Concept|祈りのプロトタイプとしての“津軽トランス”

本作のコアにあるのは、青森県・岩木山の古き山岳信仰に由来する神聖にして催眠的なチャント(詠唱)、「サイギ」です。

何世紀にもわたり、地元の人々は夜通し山を登り、山頂で祈りを捧げる「お山参詣」を行ってきました。道中に響く「サイギ、サイギ、ドッコイサイギ…」というリズミカルな掛け声は、単なる登山の合図ではありません。それは深遠で密教的な祈りそのものです。語源は仏教用語の「懺悔(さんげ)」にあり、神聖な領域へ近づく前に、世俗の穢れを落とし六根(目・耳・鼻・舌・身・意)を清浄にすることを意味しています。

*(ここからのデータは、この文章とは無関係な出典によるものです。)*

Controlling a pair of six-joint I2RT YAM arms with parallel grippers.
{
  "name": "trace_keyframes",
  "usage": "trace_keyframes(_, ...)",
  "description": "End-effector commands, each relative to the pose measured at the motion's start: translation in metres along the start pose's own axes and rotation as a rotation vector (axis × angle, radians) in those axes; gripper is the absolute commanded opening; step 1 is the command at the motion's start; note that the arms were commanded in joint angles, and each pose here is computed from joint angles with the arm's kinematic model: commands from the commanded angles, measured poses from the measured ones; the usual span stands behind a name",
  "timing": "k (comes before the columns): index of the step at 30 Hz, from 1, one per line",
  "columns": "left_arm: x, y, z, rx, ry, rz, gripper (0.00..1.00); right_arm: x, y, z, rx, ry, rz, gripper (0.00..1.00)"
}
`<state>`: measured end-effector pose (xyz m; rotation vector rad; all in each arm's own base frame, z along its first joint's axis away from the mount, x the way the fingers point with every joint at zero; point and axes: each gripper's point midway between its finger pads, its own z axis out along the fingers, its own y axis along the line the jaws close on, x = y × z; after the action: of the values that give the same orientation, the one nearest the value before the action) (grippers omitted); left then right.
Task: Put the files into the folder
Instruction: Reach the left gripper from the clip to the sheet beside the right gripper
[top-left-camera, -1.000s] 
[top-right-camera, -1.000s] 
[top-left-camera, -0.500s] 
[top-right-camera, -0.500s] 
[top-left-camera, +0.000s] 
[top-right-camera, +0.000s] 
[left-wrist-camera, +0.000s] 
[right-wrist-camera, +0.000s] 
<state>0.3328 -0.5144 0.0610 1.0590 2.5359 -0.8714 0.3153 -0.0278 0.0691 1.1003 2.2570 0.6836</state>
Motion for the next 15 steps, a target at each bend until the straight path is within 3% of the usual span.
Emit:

Context|北の限界状況が産んだ、集団的トランスの誕生

この北の辺境に伝わる伝統音楽が、なぜ現代のトランスやテクノとこれほどまでに深く共鳴するのでしょうか。その答えは、津軽という土地の過酷な歴史と気候に隠されています。

江戸時代、厳しい冬と壊滅的な飢饉に耐え抜いてきた人々は、常に生と死の境界線を歩んでいました。この容赦ない現実を生き延びるためには、生命力を集団で爆発させる、強力な「はけ口」が必要だったのです。

過酷な夜間登頂を経てご来光を拝んだ後、下山の道のりは熱狂的な祝祭へと変貌します。登りの厳粛なリズムは、高速で歓喜に満ちた「下山囃子(げざんばやし)」へとシフト。肉体的な極限の疲労と精神的な高揚感が交錯し、巡礼者たちは深いトランス状態へと落ちていきます。この極限状態のなかで繰り広げられる「バダラ踊り」——狂喜乱舞し、大地を激しく踏み鳴らすそのステップは、生きることへの渇望と感謝が入り混じった、生々しいエネルギーの結晶なのです。

Interpretation|古代の修験道と現代のダンスフロアを接続する

トラック『SAIGI』は、この深くスピリチュアルな土着のグルーヴを、現代のトランス・テクノの音像へと再構築した作品です。

反復し続ける呪術的なボーカルループはマントラとして機能し、リスナーを瞑想的でありながらも激しく動的なフェーズへと引き込みます。ドライブするベースラインと脈打つシンセサイザーは、伝統的な太鼓の容赦ない連打と、津軽笛の鋭く神秘的な音色へのオマージュです。

本作は、古代の修験道と現代のダンスフロアを接続する「音の架け橋」です。かつて津軽の人々が、苦難を背景に生命の喜びを爆発させ、自らの存在を肯定するために踊ったように。このビートに身を委ね、感覚を浄化し、「サイギ」の根源的で野性的なエネルギーを体感してください。